## What the task requires:
Please check every line of the listing for "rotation" and copy each line where it is found.

● ● ● ● ● ● ●

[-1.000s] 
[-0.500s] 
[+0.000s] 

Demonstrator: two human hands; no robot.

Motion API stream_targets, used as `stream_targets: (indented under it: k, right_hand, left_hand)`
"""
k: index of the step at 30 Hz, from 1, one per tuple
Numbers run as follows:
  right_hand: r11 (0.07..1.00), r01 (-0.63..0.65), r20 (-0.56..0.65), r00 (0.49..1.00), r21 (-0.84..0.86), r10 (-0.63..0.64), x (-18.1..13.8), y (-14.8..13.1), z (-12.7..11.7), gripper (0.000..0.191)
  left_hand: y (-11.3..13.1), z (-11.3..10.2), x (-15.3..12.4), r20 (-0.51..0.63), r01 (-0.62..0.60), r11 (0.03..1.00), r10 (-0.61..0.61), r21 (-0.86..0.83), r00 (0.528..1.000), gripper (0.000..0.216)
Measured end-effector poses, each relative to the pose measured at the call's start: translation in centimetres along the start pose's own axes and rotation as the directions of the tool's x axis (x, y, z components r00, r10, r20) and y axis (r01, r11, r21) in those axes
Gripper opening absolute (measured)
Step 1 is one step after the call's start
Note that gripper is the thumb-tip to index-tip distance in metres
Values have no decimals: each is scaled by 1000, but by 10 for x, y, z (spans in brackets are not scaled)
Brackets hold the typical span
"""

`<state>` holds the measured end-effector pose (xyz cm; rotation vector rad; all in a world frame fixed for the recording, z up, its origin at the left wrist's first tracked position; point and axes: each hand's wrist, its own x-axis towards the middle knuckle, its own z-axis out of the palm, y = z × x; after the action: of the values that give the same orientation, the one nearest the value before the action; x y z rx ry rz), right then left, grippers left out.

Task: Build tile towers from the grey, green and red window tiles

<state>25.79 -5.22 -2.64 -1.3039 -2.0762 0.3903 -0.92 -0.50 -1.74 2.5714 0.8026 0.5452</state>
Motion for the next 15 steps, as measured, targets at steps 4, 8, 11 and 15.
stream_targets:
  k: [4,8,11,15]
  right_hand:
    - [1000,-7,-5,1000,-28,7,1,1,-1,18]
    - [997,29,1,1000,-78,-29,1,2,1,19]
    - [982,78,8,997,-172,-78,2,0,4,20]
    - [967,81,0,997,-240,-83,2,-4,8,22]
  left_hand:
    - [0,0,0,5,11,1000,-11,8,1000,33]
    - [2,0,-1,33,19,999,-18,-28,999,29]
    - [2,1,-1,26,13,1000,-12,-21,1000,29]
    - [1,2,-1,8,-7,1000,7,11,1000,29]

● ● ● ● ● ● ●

## Your response:
Measured end-effector poses, each relative to the pose measured at the call's start: translation in centimetres along the start pose's own axes and rotation as the directions of the tool's x axis (x, y, z components r00, r10, r20) and y axis (r01, r11, r21) in those axes
`<state>` holds the measured end-effector pose (xyz cm; rotation vector rad; all in a world frame fixed for the recording, z up, its origin at the left wrist's first tracked position; point and axes: each hand's wrist, its own x-axis towards the middle knuckle, its own z-axis out of the palm, y = z × x; after the action: of the values that give the same orientation, the one nearest the value before the action; x y z rx ry rz), right then left, grippers left out.

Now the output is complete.